** Raw data **
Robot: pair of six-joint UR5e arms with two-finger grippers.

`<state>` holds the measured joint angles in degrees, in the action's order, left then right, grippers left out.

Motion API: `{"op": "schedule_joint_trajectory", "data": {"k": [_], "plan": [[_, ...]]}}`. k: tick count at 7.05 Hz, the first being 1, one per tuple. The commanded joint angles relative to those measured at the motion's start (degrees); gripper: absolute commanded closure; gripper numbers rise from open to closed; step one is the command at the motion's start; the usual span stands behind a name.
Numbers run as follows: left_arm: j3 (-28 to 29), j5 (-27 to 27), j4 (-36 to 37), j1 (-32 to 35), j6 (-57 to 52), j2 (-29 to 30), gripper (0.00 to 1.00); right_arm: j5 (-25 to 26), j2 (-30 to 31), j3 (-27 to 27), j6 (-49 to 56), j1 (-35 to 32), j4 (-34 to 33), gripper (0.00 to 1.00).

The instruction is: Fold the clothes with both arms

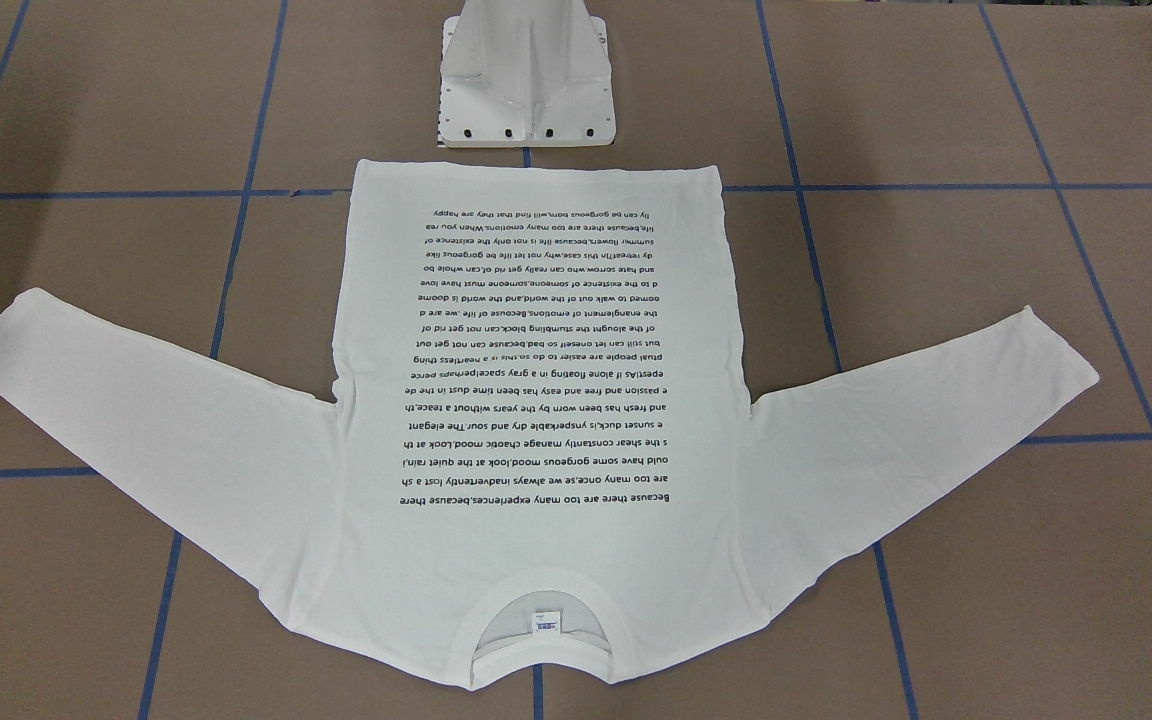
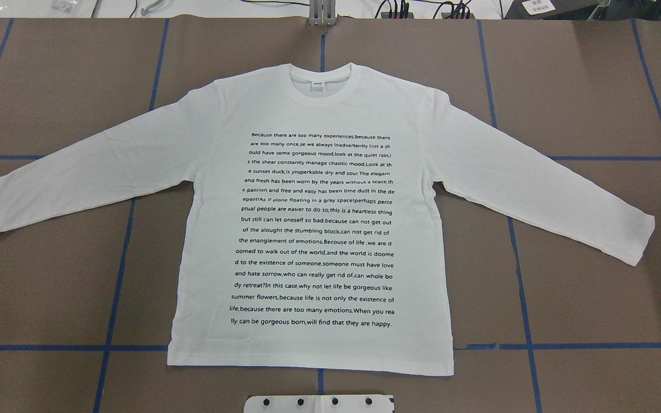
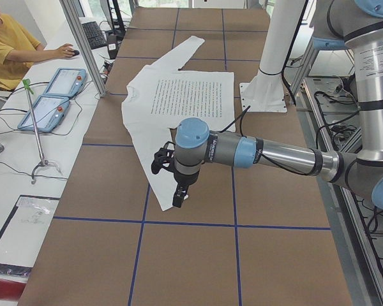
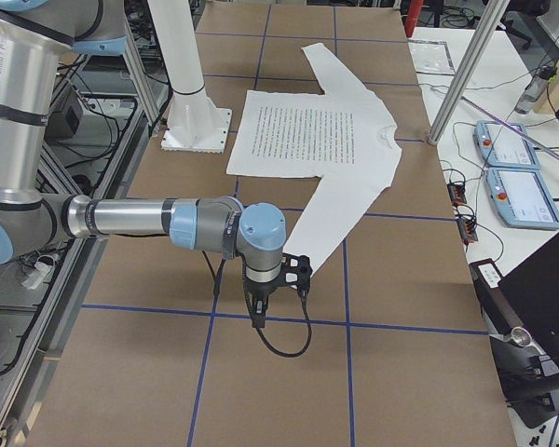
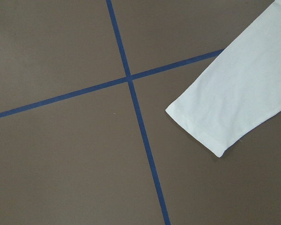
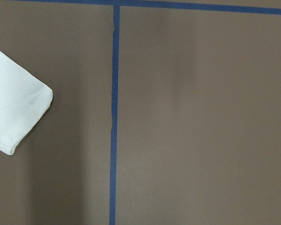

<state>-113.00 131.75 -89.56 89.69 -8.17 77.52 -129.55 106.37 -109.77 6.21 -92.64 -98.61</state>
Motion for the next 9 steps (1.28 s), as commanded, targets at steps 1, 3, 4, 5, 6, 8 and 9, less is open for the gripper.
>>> {"op": "schedule_joint_trajectory", "data": {"k": [1, 3, 4, 5, 6, 8, 9], "plan": [[-1.2, 0.0, 0.0, 0.0, 0.0, 0.1, 0.0, 0.0, 0.0, -0.4, 0.0, 0.0, 0.0, 0.0], [-4.6, 0.0, 0.1, 0.0, 0.0, 0.1, 0.0, 0.2, -0.8, -2.7, 0.0, 0.0, 0.0, 0.0], [-5.6, -0.1, -0.4, 0.0, 0.5, 0.7, 0.0, -0.2, -2.0, -4.2, -0.1, 0.0, 0.0, 0.0], [-5.6, -0.3, -2.4, 0.0, 0.6, 1.7, 0.0, -0.3, -5.4, -6.4, -0.9, 0.1, 0.1, 0.0], [-5.0, -0.3, -5.3, 0.1, 0.7, 3.7, 0.0, -0.2, -8.4, -5.6, -1.1, 0.1, 0.0, 0.0], [-1.5, -0.2, -11.8, 0.3, 0.3, 6.6, 0.0, -1.8, -9.4, -2.8, -1.1, 0.1, 4.4, 0.0], [-1.3, 0.0, -12.2, 0.3, 0.4, 6.5, 0.0, -2.5, -9.3, -1.5, -0.7, 0.3, 8.4, 0.0]]}}
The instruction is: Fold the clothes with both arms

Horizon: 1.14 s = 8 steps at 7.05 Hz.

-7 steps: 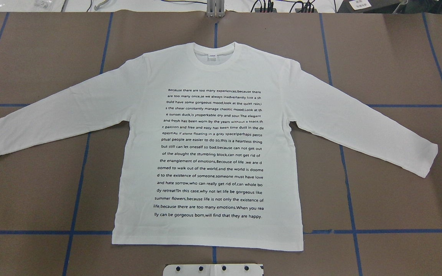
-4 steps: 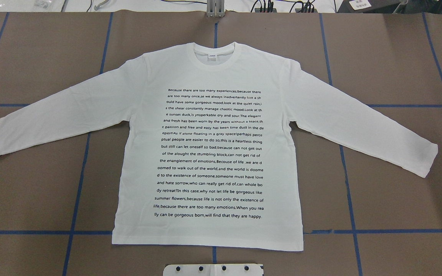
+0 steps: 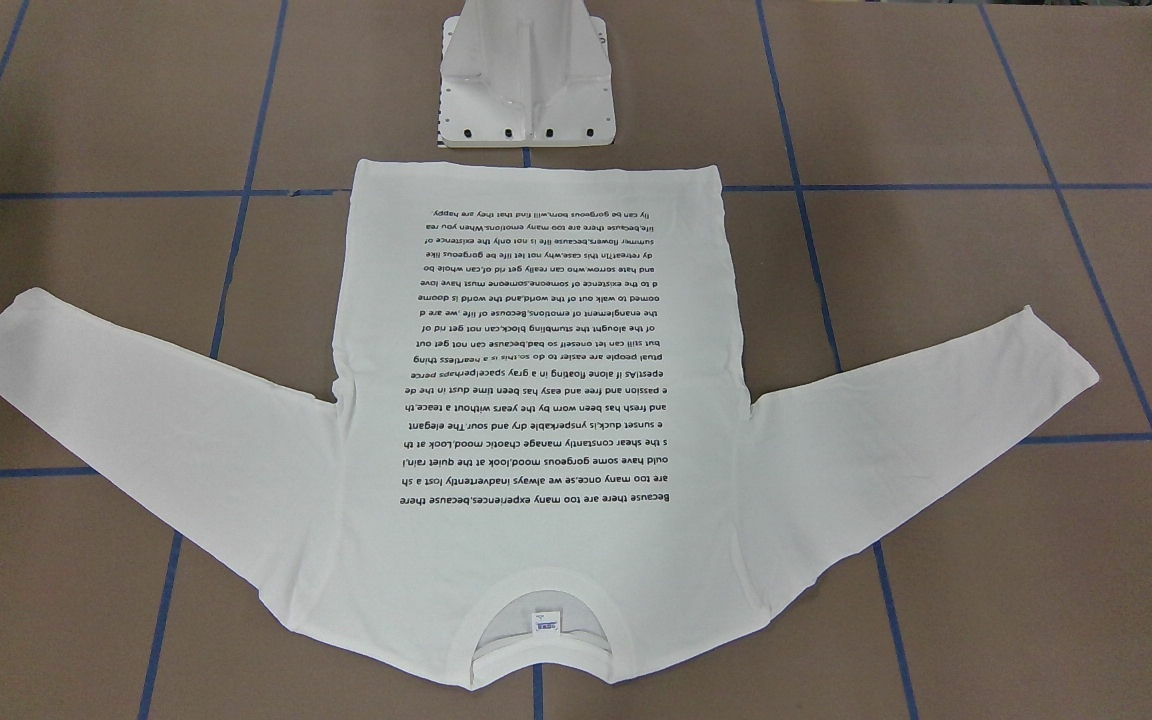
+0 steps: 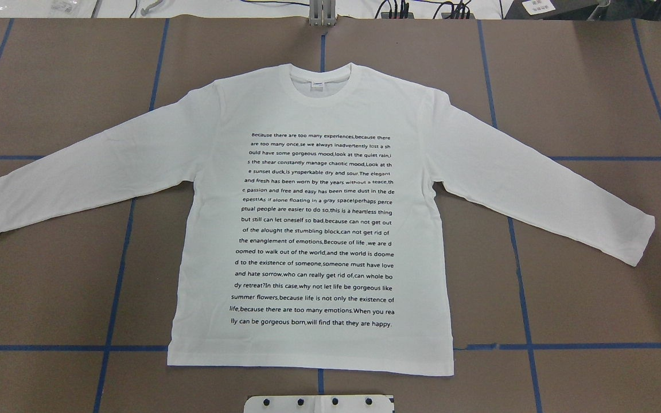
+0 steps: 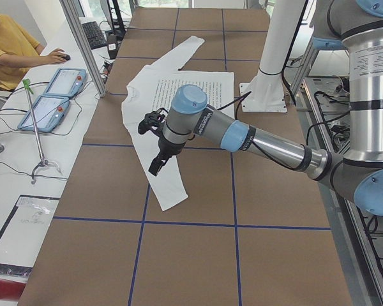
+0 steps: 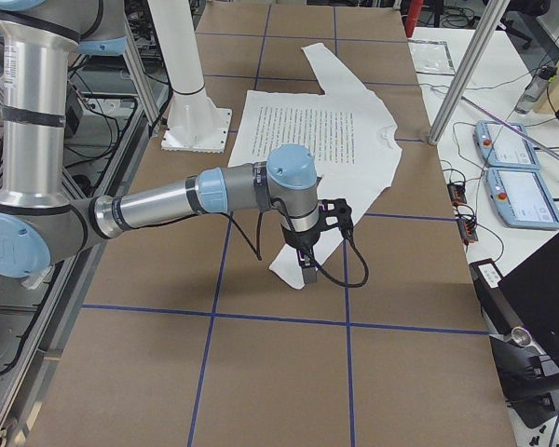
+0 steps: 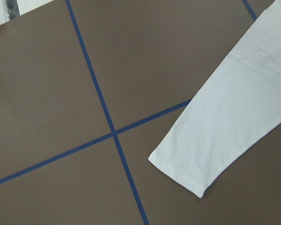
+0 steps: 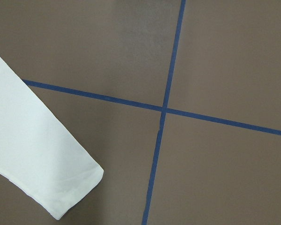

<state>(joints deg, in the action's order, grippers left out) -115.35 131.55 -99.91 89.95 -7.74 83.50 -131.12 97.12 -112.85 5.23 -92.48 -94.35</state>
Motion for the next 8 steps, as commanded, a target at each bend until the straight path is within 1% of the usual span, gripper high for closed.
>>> {"op": "schedule_joint_trajectory", "data": {"k": [1, 2, 3, 4, 5, 6, 7, 8], "plan": [[1.0, 0.3, -1.9, 0.1, 0.1, 0.5, 0.0, -1.0, 0.0, 4.6, -4.4, 4.0, 9.7, 0.0], [0.9, 0.4, -1.9, 0.1, 0.0, 0.3, 0.0, -0.5, 0.1, 7.3, -15.7, 8.2, 19.5, 0.0], [1.0, 0.4, -2.0, 0.1, -0.2, 0.2, 0.0, 1.0, 0.3, 11.0, -27.7, 13.8, 30.8, 0.0], [0.9, 0.4, -2.0, 0.1, -0.2, 0.2, 0.0, 4.1, 0.4, 15.4, -37.7, 18.6, 42.1, 0.0], [0.8, 0.4, -2.0, 0.1, -0.2, 0.1, 0.0, 7.1, 1.8, 20.0, -43.6, 23.0, 52.4, 0.01], [0.8, 0.5, -2.0, 0.1, -0.2, 0.2, 0.0, 8.7, 2.6, 23.0, -47.6, 25.8, 58.9, 0.03], [0.8, 0.5, -2.0, 0.1, -0.3, 0.1, 0.0, 9.7, 2.8, 24.4, -50.0, 28.3, 61.2, 0.12], [0.8, 0.5, -2.0, 0.1, -0.3, 0.1, 0.0, 12.4, 3.4, 25.2, -50.0, 31.5, 61.3, 0.16]]}}
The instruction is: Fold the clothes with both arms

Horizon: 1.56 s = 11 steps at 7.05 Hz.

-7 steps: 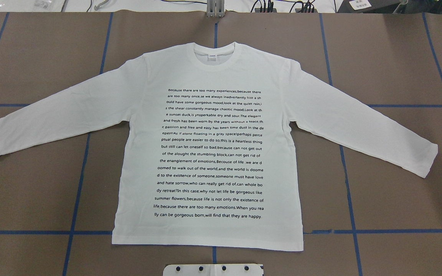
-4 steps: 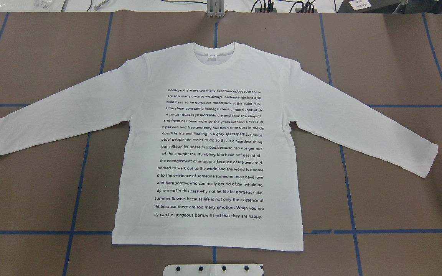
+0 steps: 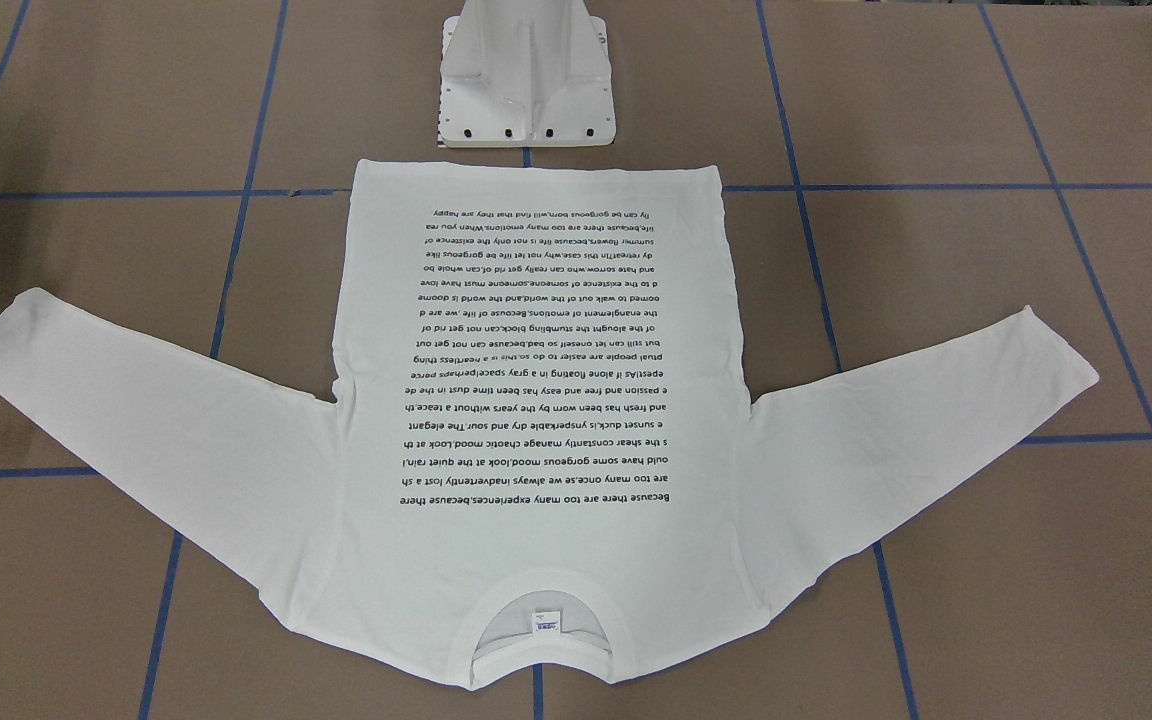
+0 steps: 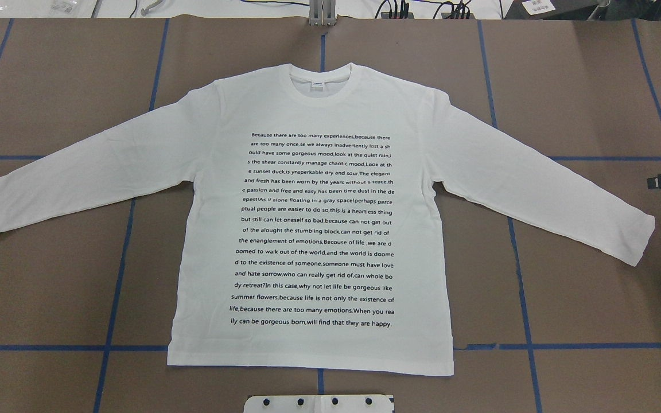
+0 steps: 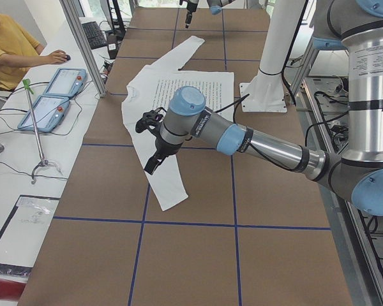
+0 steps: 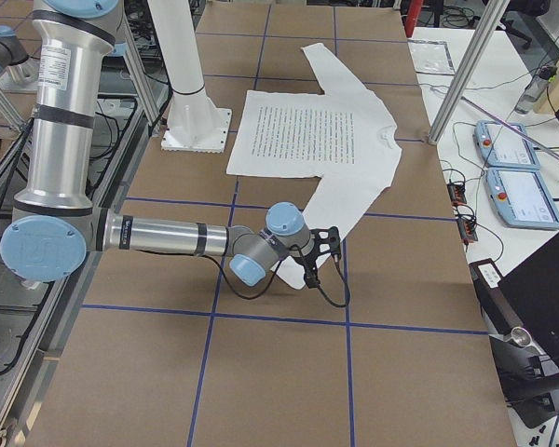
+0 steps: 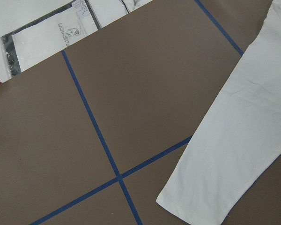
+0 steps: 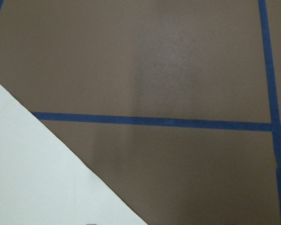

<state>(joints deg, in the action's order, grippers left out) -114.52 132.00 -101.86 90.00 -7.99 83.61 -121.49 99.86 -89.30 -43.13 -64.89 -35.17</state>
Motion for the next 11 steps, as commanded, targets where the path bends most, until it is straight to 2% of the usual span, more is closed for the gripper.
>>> {"op": "schedule_joint_trajectory", "data": {"k": [1, 5, 10, 11], "plan": [[-0.1, 0.0, -0.1, 0.0, -0.1, 0.0, 0.0, 3.2, 0.8, 1.8, -1.8, 5.2, 2.1, 0.19], [-0.1, 0.0, -0.1, 0.0, -0.2, 0.1, 0.0, 3.7, 3.0, 1.9, -1.7, 7.3, 2.1, 0.41], [0.0, 0.0, -0.1, 0.0, -0.2, 0.0, 0.0, 5.1, 2.5, 3.4, -1.2, 8.4, 2.0, 0.43], [0.1, 0.0, -0.1, 0.0, -0.2, 0.0, 0.0, 5.4, 2.5, 3.4, -1.2, 8.4, 2.0, 0.47]]}}
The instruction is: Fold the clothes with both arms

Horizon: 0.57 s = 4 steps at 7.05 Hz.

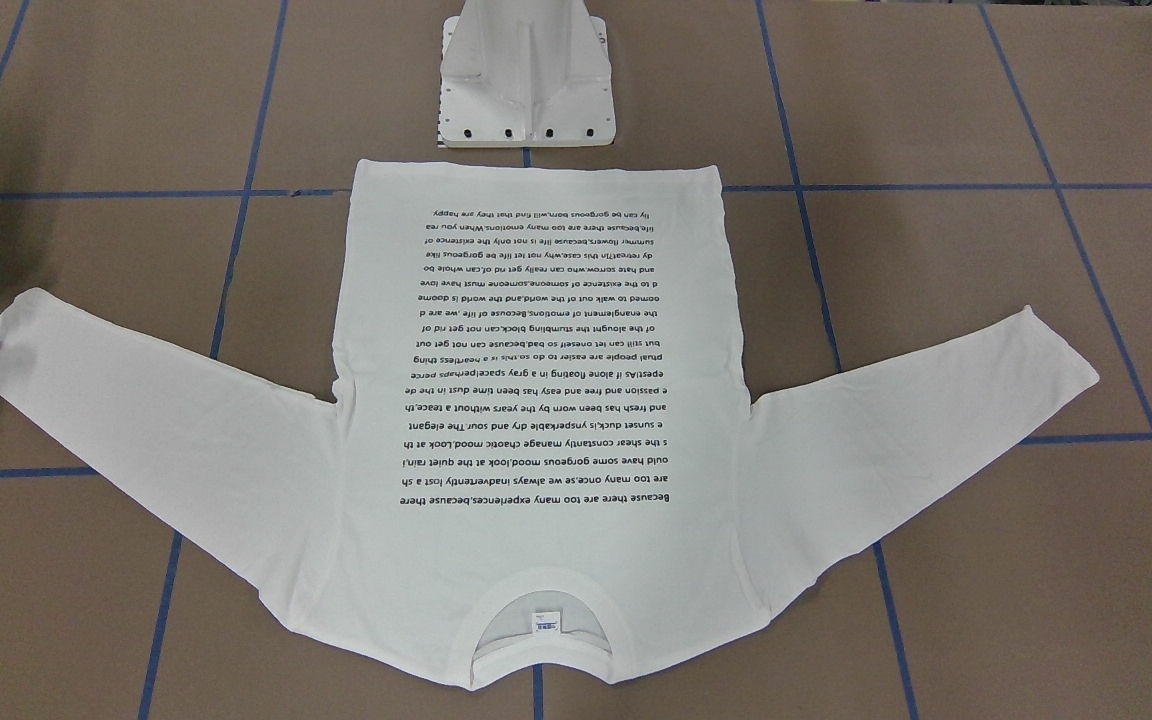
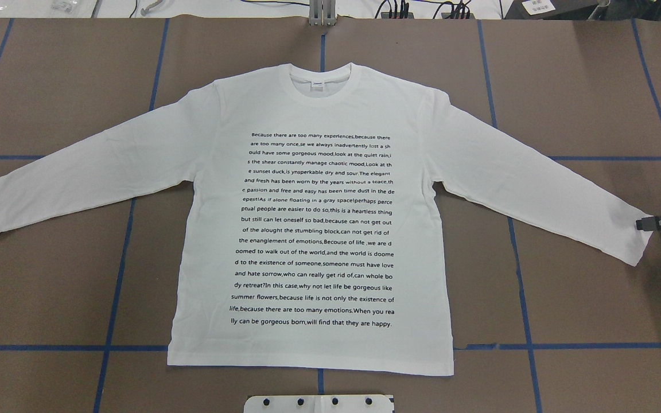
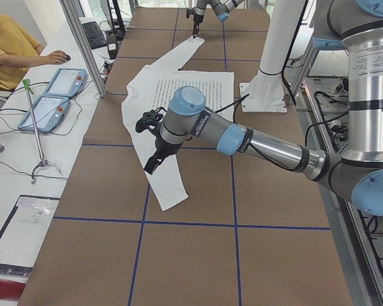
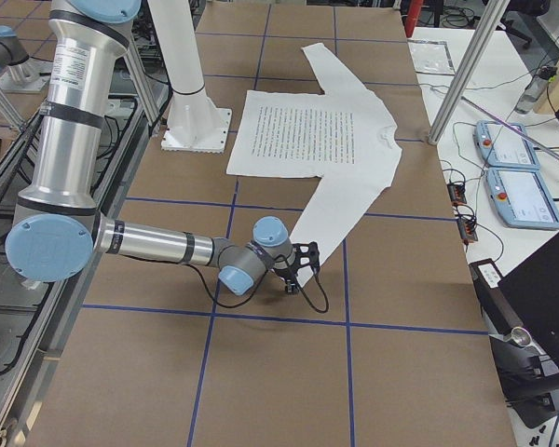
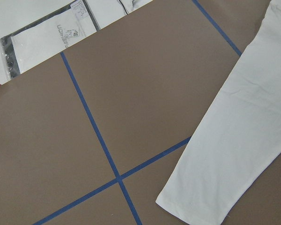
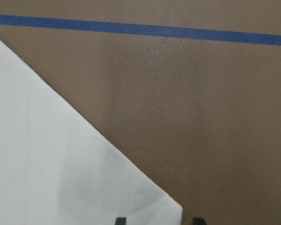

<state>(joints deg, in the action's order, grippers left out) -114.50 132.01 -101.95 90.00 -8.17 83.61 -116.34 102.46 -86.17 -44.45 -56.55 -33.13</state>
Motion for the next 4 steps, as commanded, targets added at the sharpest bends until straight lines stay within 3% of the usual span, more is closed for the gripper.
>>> {"op": "schedule_joint_trajectory", "data": {"k": [1, 2, 3, 4], "plan": [[0.0, 0.0, 0.0, 0.0, 0.0, 0.0, 0.0, 0.2, -0.1, 0.3, 0.2, 0.0, 0.0, 0.51], [0.1, 0.0, 0.0, 0.0, 0.0, 0.0, 0.0, 0.2, -0.1, 0.3, 0.2, 0.0, 0.0, 0.61], [0.0, 0.0, 0.0, 0.0, 0.0, 0.0, 0.0, 0.2, 0.0, 0.3, 0.2, 0.0, 0.0, 0.92], [0.0, 0.0, 0.0, 0.0, 0.0, 0.0, 0.0, 0.2, 0.0, 0.3, 0.1, 0.0, 0.0, 1.0]]}}
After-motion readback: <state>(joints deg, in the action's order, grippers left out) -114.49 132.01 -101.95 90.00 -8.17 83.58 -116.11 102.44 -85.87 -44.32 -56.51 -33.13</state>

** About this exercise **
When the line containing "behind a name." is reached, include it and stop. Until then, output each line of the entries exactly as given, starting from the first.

** Response box **
Robot: pair of six-joint UR5e arms with two-finger grippers.

`<state>` holds the measured joint angles in degrees, in the action's order, left then right, grippers left out.

Motion API: `{"op": "schedule_joint_trajectory", "data": {"k": [_], "plan": [[_, ...]]}}`. k: tick count at 7.05 Hz, the first being 1, one per tuple. The commanded joint angles relative to those measured at the motion's start (degrees); gripper: absolute commanded closure; gripper numbers rise from open to closed; step one is the command at the motion's start; the usual span stands behind a name.

The answer has been given in its entirety.